■ YOUR TASK ■
Look through the listing below and write out exactly the lines from the line with "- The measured" to the line with "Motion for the", both included, and no others.

■ DATA EXCERPT ■
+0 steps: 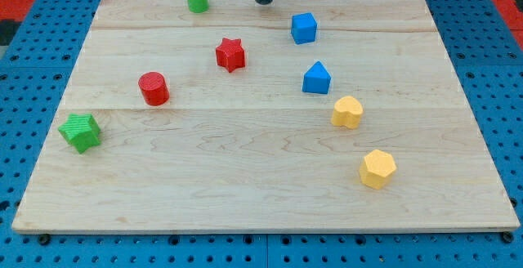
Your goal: Move green circle to the center of the board
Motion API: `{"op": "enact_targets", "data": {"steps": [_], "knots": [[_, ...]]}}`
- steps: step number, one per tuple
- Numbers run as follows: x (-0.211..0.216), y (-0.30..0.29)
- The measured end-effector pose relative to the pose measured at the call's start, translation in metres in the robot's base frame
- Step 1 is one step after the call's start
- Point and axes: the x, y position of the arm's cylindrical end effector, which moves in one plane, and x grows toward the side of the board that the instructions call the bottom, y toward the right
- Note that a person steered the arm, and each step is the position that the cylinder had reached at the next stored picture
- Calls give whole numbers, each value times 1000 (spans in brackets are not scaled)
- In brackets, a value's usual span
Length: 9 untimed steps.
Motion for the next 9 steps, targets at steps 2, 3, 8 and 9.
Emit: {"op": "enact_targets", "data": {"steps": [2, 3, 8, 9], "knots": [[0, -62], [-1, -144], [-2, -273], [-1, -175]]}}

■ TASK SOLUTION ■
- The measured end-effector pose relative to the pose measured at the call's start, translation in metres in the robot's base frame
- Step 1 is one step after the call's start
- Point and axes: the x, y position of the arm's cylindrical end effector, which moves in one plane, and x grows toward the side of the board that the instructions call the bottom, y toward the right
- Note that a person steered the arm, and each step is the position that the cylinder had reached at the next stored picture
- Calls give whole numbers, each value times 1000 (spans in brackets are not scaled)
- In brackets, a value's usual span
Length: 9 untimed steps.
Motion for the next 9 steps, targets at steps 2, 3, 8 and 9.

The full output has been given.